Современные художники, утверждал Сикорский, не «дегенераты», развлекавшие кучку зрителей, которых интересует только удовлетворение собственных инстинктов. Чехов, Горький, Вересаев, Куприн и Леонид Андреев предупреждают об опасностях вырождения. Леонид Андреев получил известность как портретист сильных чувств и крайних ситуаций. В юности он рисовал Демона, пытаясь выразить абстрактное понятие зла. Поэтому, писал Сикорский, ему особенно удалось изображение темных сторон дегенерации и тех людей, которыми руководили не мораль и разум, а инстинкты. В свою очередь, Чехов изображал «пошлых» и скучных людей, лишенных идеалов, — тех, кто пассивно подчинился течению жизни: его «полуживые персонажи» — продукт темной эпохи19. Врач М.П. Никинин видел у Чехова изображение социальных недугов: демонстрируя обилие неврастеников в современном обществе, писатель указывает на те же причины неврастении, на которые обращают внимание и психиатры. «С улучшением этих [общественных] условий уменьшится число неврастеников и истеричных, и увеличится число деятельных членов общества»20. Даже Россолимо, хотя и находил изображение неврастении у Чехова «неубедительным», в конце концов согласился с тем, что неврозы его героев — следствие «наших русских условий».

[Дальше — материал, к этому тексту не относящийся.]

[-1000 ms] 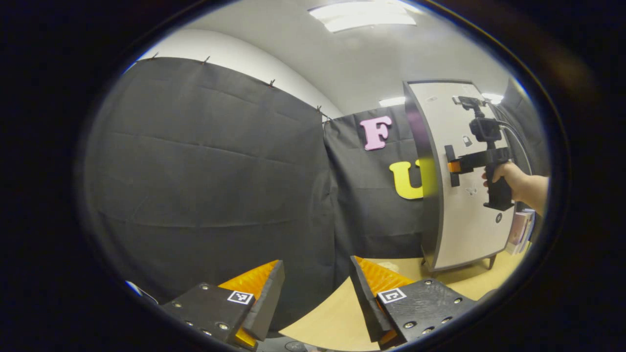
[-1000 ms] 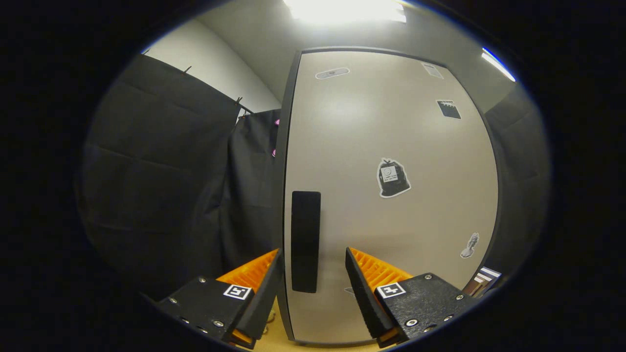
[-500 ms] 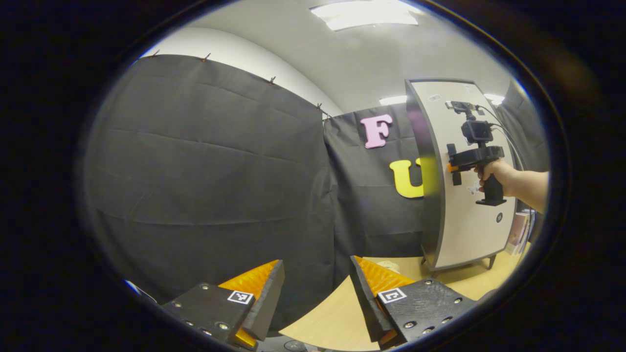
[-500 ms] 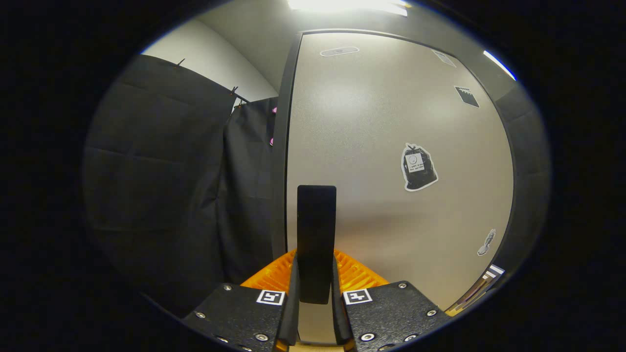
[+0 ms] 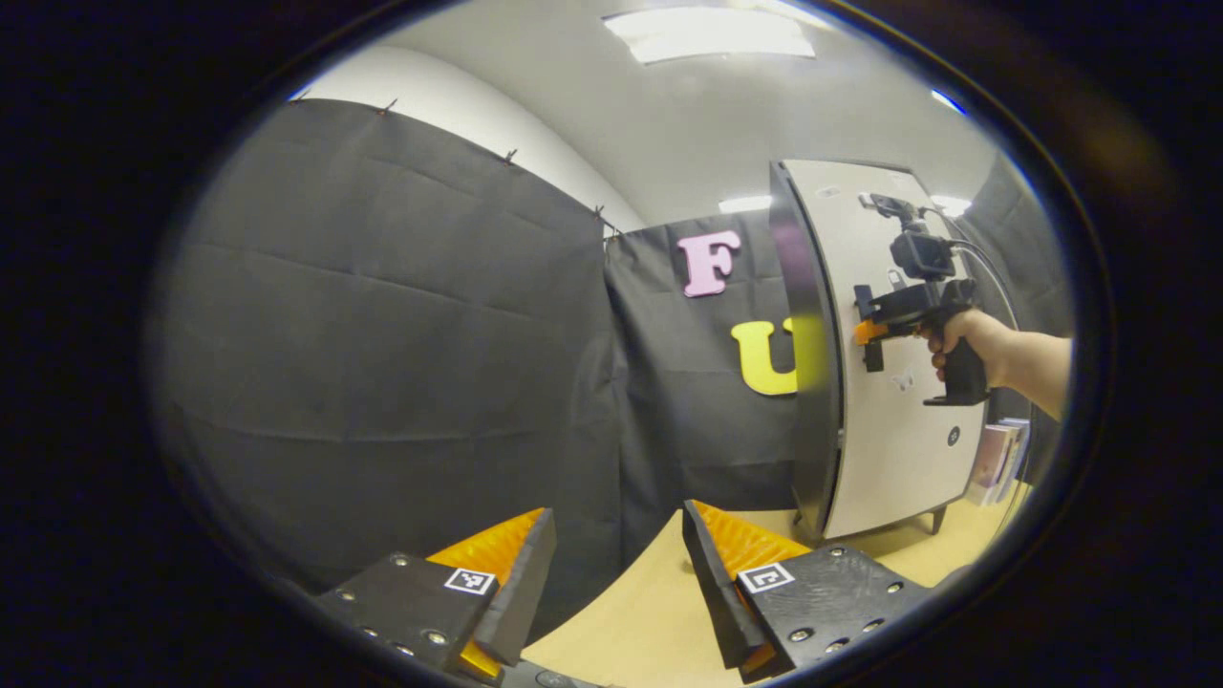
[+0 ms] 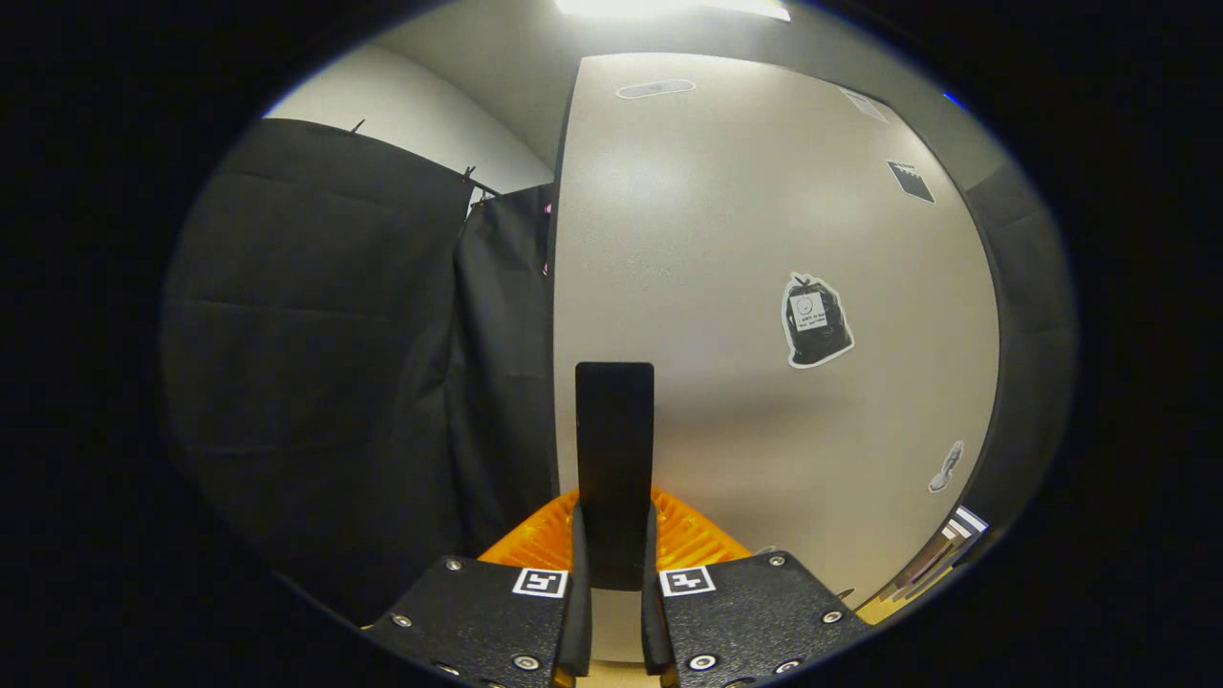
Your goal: Open the cabinet door with the right hand, grasp the bottle in the cabinet with the left hand and place it on the coaster, then close the cabinet door with the right hand.
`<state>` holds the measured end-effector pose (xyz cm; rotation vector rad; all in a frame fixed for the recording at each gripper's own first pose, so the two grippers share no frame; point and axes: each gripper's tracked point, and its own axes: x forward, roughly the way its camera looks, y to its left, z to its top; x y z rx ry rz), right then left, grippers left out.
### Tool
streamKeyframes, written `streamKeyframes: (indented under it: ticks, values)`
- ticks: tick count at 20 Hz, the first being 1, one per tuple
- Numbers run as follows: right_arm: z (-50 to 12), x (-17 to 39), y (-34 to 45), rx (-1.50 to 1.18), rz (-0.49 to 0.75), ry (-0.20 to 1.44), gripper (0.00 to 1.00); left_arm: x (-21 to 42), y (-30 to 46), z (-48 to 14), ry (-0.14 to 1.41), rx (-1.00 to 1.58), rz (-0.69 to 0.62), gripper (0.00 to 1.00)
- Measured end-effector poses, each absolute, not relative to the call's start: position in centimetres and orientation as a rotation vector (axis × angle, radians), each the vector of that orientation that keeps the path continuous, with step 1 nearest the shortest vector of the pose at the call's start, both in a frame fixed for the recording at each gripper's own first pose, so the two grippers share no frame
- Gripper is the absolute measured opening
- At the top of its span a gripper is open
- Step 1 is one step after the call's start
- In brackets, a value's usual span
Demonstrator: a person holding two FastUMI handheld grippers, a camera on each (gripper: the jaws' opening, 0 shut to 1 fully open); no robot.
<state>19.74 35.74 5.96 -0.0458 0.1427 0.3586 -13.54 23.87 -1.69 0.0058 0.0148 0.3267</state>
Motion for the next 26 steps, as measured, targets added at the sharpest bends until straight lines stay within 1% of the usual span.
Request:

В предреволюционном 1904 году психиатры во всех современных произведениях слышали один и тот же мотив: «так дальше жить нельзя»21. Весной следующего года эта фраза была у всех на устах. Несколькими годами ранее московский психиатр В.В. Воробьев (1865–1905) видел основную опасность для общества в скоплении «дегенеративных талантов» и «аномальных направлениях художественного творчества, вроде декадентства, ультра-импрессионизма, ультрасимволизма»22. Оказывая первую помощь раненым на баррикадах Красной Пресни в декабре 1905 года, Воробьев был смертельно ранен выстрелом полицейского пристава. Воображаемая угроза декаданса и вырождения уступила место реальной политической опасности.